The Bristol Old Vic have commissioned me to create images for a play scheduled for next March. 'Juliet and her Romeo' is Tom Morris's first production as new director of Britain's longest running theatre. Tom's adaptation of "Shakespeare's text with some cuts," is performed by octogenarians and set in a care-home. The images should be unapologetic, beautiful and celebrate love's ability to transcend age - not buried in digital-botox.

Sîan Phillips CBE

Tom has cast iconic Welsh actress Sian Phillips CBE as his Juliet. Sian's distinctive features and extraordinary presence command the frame. Her lover is to be played by the wickedly charming Michael Byrne - a surprising role model who made me want to sprint to seventy. Sian and Michael regaled me with stories of them with legends such as Olivier, Jacobi, Richardson and Guinness. With 141 years of experience between them they are hyperlinks to stage and cinema history. One anomaly struck me as out-of-sync; neither had seen Romeo and Juliet performed on stage!

Michael Byrne

  This was pre-pre-production and to make the exercise more of a challenge this would be the first time the principal actors had met. I had two and a half hours to shoot in a production office donated by Jerwood Studios. The intimate 4x3 metre space, complete with desks and chairs would have to make do. Fortunately there were no assistants, wardrobe or props. I maneuvered between a web of cables and stands, careful not to spark a domino-effect. The session opened with Sîan. She was well accustomed to the lens. Once I'd found a niche in her repertoire of reflexive poses I moved swiftly on. Michael was photo-putty; playful, provocative and consummately versatile.
 Today would have been my fathers birthday - he'd have enjoyed the company.

(selection of outtakes)

 In the days of photo-chemistry I operated within the confines of the characteristics of manufacturer's film and papers. Once the shutter was pressed the process came to an end, save a few arbitrary adjustments made by the printer. The photographic community's appetite for manipulation was whet with the advent of (Ilford) Multi-Grade. They embraced it's ability to allow the manipulation of not only exposure but also contrast. The photographer (or printer) could be further imbued in the image by the shake of a mask or wave of a dodging wand.

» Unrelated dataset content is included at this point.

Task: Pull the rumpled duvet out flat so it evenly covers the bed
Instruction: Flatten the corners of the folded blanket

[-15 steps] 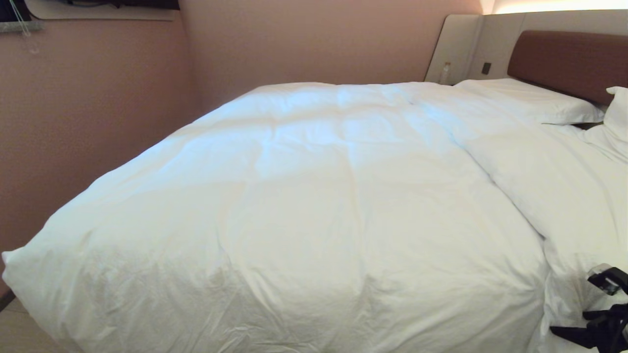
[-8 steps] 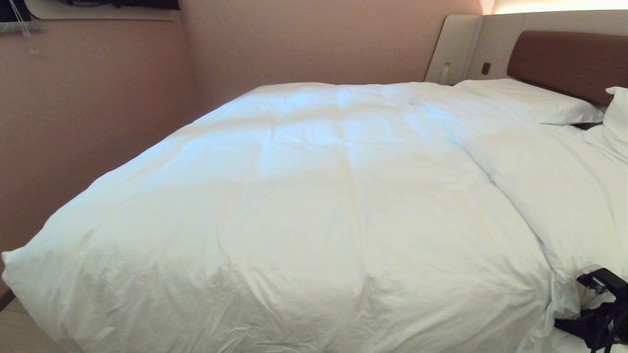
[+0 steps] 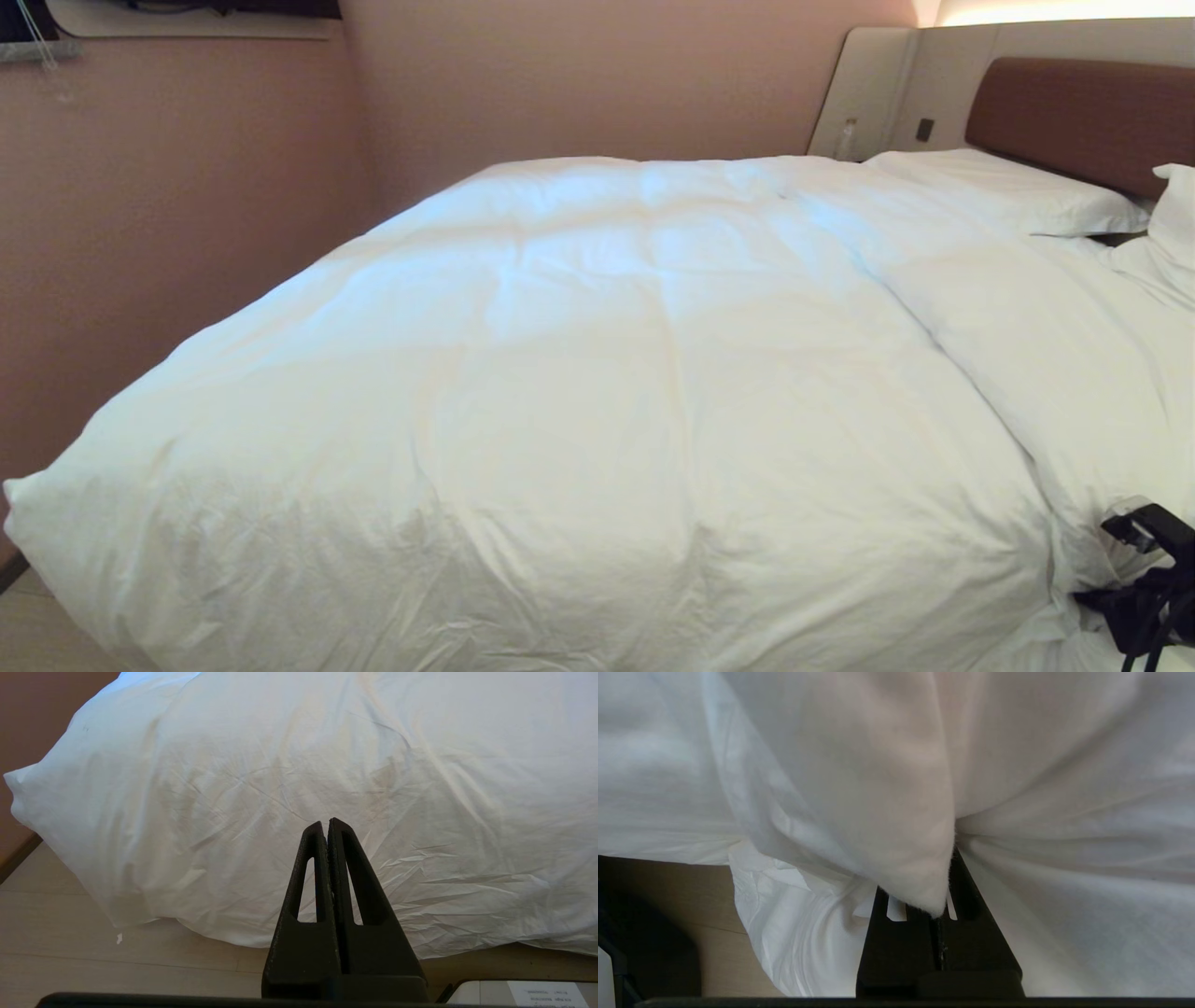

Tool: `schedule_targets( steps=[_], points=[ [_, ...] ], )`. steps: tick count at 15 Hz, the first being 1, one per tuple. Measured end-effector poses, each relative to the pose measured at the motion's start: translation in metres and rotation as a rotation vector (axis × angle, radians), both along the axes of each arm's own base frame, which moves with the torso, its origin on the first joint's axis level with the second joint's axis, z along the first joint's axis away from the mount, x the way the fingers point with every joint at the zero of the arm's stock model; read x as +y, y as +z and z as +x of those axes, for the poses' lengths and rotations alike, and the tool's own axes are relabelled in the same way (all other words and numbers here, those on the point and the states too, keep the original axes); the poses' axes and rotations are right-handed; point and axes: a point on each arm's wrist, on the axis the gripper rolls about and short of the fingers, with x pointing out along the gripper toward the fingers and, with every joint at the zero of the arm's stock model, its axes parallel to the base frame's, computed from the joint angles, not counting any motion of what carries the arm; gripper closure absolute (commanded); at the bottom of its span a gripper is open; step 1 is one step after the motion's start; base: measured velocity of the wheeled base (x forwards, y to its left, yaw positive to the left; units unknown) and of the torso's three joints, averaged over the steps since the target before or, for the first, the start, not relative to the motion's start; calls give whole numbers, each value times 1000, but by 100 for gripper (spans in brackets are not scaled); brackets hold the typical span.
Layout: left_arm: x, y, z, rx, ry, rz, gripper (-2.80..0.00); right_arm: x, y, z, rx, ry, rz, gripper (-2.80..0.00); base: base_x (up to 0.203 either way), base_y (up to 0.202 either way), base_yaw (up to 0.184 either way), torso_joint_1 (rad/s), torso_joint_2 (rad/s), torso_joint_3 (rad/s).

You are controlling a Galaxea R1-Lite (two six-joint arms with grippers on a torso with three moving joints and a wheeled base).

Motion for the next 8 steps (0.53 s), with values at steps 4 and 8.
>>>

A liquid crystal now radiates where a halide crystal once burned and the physical imprint continues through the photographer's stylus. The connection is strengthened and expanded exponentially through the myriad tones, colours and hues at the disposal of today's photographer. The digital palette marks the departure from the one-click traditionalist.

After more than a decade in my Adobe cell I have developed a synergy integral to the creating of my images. Intervention by the most skillful pixel surgeon only derails expression and severs the creative link.

No one else can do this for me - I won't to apportion credit for my vision.